Give a call, be hidden in camouflage, not wave your hand, etc. Too many tips for a good turkey hunting trip, right? Sometimes you may be immersed in tons of in-depth videos and articles. So, I want to give you the best full one. This pro guide will serve up tips to help you to hunt turkeys effectively. You’re excited and can’t wait to start, but you still have some time to take the necessary steps in order to make your turkey hunting experience a memorable and successful one. So take good notes and remember for yourself.

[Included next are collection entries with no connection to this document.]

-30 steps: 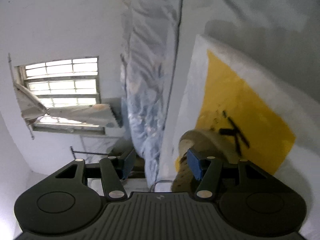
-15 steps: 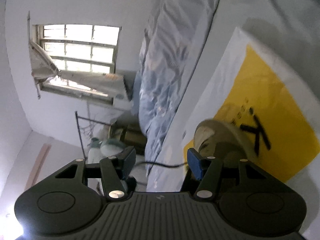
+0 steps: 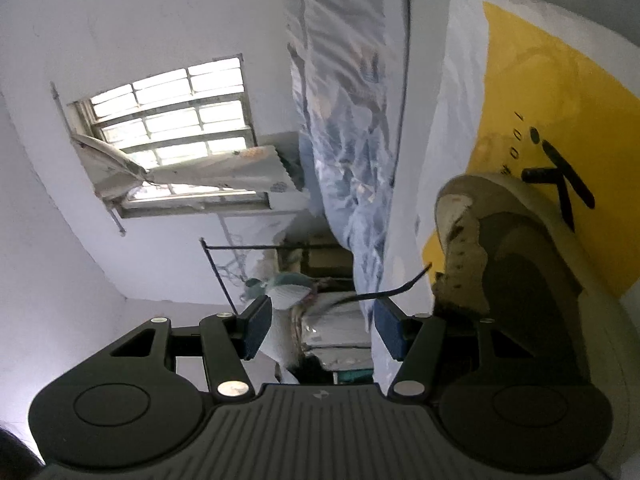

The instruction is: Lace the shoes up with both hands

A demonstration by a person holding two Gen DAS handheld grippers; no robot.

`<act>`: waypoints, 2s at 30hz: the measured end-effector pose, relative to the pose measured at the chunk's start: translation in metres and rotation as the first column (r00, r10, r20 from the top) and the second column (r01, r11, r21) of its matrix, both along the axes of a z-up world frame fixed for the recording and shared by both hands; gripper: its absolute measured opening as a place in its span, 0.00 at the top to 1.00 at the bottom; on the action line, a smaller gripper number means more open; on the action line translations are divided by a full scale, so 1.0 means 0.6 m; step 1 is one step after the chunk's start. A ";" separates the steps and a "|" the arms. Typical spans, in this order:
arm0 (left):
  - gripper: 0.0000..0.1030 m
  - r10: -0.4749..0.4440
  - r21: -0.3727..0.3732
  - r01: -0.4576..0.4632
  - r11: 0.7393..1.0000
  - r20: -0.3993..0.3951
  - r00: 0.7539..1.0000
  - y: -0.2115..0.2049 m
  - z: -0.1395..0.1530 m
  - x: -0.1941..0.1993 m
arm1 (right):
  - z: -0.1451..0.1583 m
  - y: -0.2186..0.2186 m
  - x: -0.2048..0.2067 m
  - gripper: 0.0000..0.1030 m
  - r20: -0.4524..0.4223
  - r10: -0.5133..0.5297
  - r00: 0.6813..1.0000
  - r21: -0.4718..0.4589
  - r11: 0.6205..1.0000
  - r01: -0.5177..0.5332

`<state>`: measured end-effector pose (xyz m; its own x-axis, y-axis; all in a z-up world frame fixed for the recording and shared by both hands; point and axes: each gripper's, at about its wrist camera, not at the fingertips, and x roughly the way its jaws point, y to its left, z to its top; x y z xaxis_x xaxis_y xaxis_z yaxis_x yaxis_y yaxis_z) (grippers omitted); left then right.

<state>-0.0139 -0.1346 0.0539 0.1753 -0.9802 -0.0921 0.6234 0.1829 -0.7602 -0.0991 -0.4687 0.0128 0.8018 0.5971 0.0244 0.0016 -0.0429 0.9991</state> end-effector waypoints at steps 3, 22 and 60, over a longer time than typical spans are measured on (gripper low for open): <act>1.00 -0.012 0.035 0.012 0.999 -0.002 1.000 -0.006 -0.005 -0.001 | 0.003 -0.012 -0.004 0.41 0.007 -0.038 0.999 -0.008 0.999 0.038; 1.00 -0.120 0.077 0.119 0.990 0.003 0.993 -0.015 -0.016 -0.012 | 0.017 -0.049 -0.022 0.56 0.005 -0.164 0.986 -0.117 0.980 0.164; 0.65 -0.098 0.105 0.092 0.990 0.052 0.994 0.006 -0.002 -0.019 | 0.101 -0.001 -0.039 0.97 0.201 -0.104 0.974 -0.476 0.859 0.190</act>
<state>-0.0252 -0.1310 0.0528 0.0896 -0.9787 -0.1849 0.6830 0.1955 -0.7038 -0.1225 -0.4690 0.0733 0.8912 0.4419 -0.1021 -0.1297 0.4641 0.8762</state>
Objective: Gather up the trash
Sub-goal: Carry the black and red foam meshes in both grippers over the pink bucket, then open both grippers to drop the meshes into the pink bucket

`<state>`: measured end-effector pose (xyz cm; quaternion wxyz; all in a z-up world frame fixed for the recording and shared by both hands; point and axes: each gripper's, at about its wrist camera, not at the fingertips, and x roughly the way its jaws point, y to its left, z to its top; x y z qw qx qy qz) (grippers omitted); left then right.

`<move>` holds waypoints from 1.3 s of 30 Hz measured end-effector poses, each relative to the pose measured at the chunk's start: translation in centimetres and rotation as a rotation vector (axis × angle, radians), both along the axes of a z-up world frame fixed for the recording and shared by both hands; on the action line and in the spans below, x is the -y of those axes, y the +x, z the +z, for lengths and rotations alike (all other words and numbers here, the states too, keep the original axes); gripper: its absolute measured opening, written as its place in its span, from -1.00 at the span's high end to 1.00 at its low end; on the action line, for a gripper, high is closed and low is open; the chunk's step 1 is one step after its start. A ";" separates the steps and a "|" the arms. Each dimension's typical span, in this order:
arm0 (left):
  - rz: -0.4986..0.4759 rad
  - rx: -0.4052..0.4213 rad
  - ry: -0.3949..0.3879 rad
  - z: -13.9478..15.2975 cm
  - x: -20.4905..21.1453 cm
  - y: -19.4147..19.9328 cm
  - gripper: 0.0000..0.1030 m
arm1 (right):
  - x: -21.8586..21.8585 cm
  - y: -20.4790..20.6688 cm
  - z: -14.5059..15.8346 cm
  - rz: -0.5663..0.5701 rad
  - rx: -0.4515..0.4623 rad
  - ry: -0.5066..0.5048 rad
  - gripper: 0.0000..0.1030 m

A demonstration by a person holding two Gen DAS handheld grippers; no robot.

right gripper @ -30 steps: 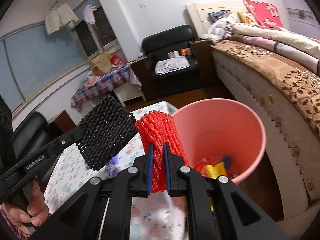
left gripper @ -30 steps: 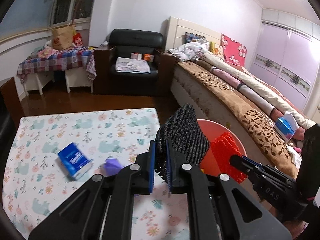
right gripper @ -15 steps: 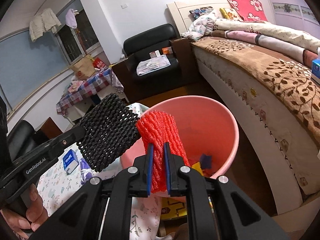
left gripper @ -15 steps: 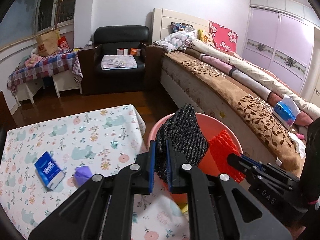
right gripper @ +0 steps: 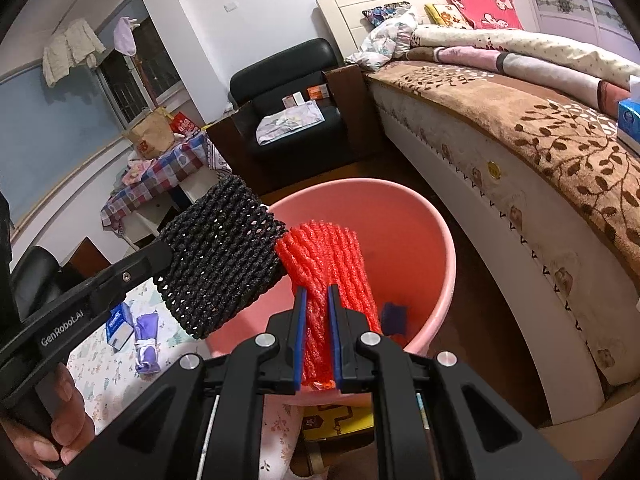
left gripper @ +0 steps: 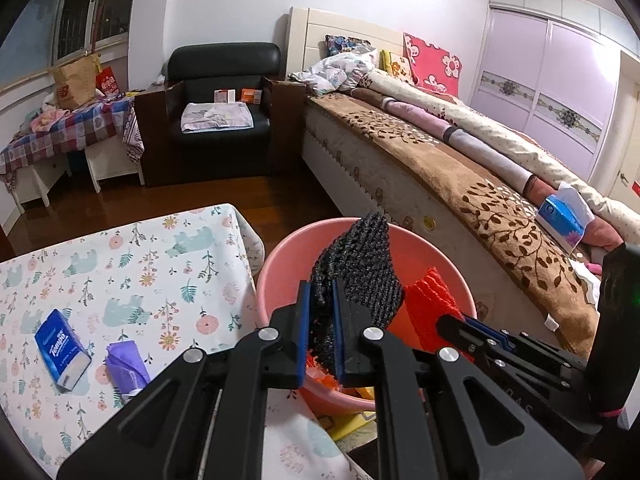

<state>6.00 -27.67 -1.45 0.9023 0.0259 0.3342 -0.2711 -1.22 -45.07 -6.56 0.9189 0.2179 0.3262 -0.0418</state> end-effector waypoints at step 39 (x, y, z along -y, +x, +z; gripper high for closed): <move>-0.080 -0.033 -0.081 0.6 -5.6 -4.9 0.33 | -5.3 -3.9 2.5 0.049 0.039 -0.029 0.20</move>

Best Places for Hunting Turkeys

The diversity is one of the most key elements that create good turkey habitat. Sometimes it may be substantial chunks of unbroken timber. Or somewhere with sparse timber (10-50% open, non-forested lands). Because turkeys roost in trees, or any safe areas to cover to hide them from predators. No matter where it has to contain basic needs for most living creatures. They are food, water, and shelter.

Hunting Public Land

Now turkey populations are booming across the US, so you can easily find turkeys on public lands. Of course, public lands also bring you more hunting pressure. However, they offer plenty of room to roam and escape the pressure.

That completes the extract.